* **YOUR INSTRUCTIONS**
From the records below, transcribe exactly the lines that begin at the line with "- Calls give" and end at the line with "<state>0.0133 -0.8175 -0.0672", both included.

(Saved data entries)
◆ ◆ ◆ ◆
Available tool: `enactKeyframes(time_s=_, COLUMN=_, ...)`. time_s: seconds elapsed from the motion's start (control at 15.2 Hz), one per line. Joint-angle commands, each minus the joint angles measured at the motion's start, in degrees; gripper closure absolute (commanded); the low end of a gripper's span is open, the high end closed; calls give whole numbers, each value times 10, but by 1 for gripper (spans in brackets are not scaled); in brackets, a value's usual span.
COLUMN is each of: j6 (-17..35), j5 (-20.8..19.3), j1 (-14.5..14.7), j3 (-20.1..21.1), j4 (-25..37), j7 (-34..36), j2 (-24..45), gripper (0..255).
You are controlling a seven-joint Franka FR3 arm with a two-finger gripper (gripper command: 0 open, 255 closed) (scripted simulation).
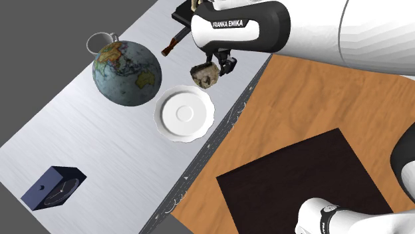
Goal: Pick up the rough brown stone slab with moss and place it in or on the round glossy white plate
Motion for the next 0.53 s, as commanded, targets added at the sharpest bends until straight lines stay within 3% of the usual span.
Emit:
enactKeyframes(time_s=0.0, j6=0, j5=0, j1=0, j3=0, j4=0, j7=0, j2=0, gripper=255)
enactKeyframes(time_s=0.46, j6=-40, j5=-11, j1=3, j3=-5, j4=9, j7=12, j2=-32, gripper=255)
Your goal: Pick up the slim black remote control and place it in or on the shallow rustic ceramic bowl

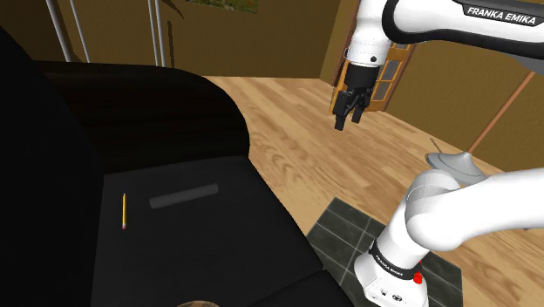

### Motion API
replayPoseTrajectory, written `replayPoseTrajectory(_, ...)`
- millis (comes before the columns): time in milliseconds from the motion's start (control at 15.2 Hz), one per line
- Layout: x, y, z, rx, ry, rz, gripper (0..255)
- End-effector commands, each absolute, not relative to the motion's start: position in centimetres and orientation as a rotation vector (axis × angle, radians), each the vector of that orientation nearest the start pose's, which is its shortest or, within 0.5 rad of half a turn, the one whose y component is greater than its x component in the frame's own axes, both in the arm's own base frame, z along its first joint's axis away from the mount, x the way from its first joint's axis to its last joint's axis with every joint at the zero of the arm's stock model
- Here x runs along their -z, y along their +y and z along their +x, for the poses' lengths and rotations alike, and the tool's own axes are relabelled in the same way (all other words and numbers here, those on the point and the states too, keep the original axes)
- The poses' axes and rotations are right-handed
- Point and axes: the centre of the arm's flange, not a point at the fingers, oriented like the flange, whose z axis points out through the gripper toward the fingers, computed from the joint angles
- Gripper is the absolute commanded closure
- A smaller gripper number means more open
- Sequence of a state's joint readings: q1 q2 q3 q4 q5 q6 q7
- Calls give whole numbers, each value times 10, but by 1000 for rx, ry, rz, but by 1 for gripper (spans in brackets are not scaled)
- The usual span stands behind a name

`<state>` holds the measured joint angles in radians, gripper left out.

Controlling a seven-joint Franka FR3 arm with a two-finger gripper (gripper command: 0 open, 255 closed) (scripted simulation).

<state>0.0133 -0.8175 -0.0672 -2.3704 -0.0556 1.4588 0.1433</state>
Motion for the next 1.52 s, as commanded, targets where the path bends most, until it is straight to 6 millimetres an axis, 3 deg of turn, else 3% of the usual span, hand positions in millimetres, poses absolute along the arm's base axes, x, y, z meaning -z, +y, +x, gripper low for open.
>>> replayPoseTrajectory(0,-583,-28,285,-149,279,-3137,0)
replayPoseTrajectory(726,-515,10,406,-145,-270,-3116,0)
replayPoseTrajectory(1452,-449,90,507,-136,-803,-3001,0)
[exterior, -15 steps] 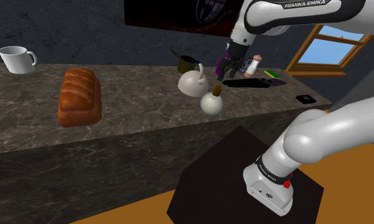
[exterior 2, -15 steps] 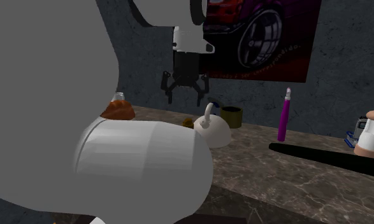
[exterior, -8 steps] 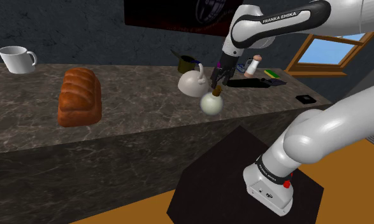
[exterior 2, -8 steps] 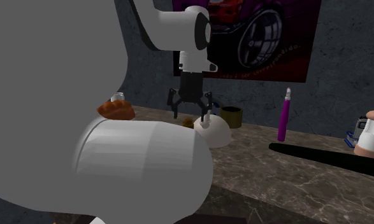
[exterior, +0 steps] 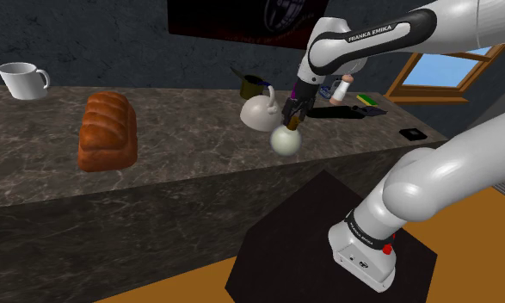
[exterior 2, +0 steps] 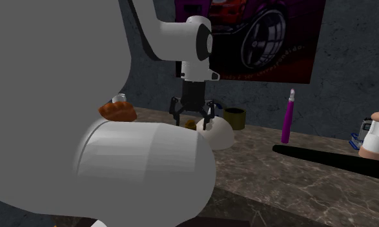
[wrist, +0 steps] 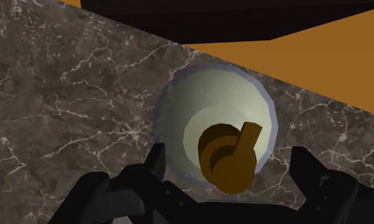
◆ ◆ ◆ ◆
* **SOLUTION BELOW**
- Calls give whole numbers, each value times 10, but by 1000 for rx, ry, rz, but by 1 for gripper (spans in brackets are not scaled)
- The usual span stands behind a name

`<state>` holds the measured joint angles in radians, gripper left out.

Controlling a seven-joint Franka FR3 arm with a two-finger gripper (gripper command: 0 open, 255 closed) (scripted simulation).

<state>0.0133 -0.8175 -0.0672 -2.3704 -0.0556 1.4588 0.1433</state>

The output given is complete.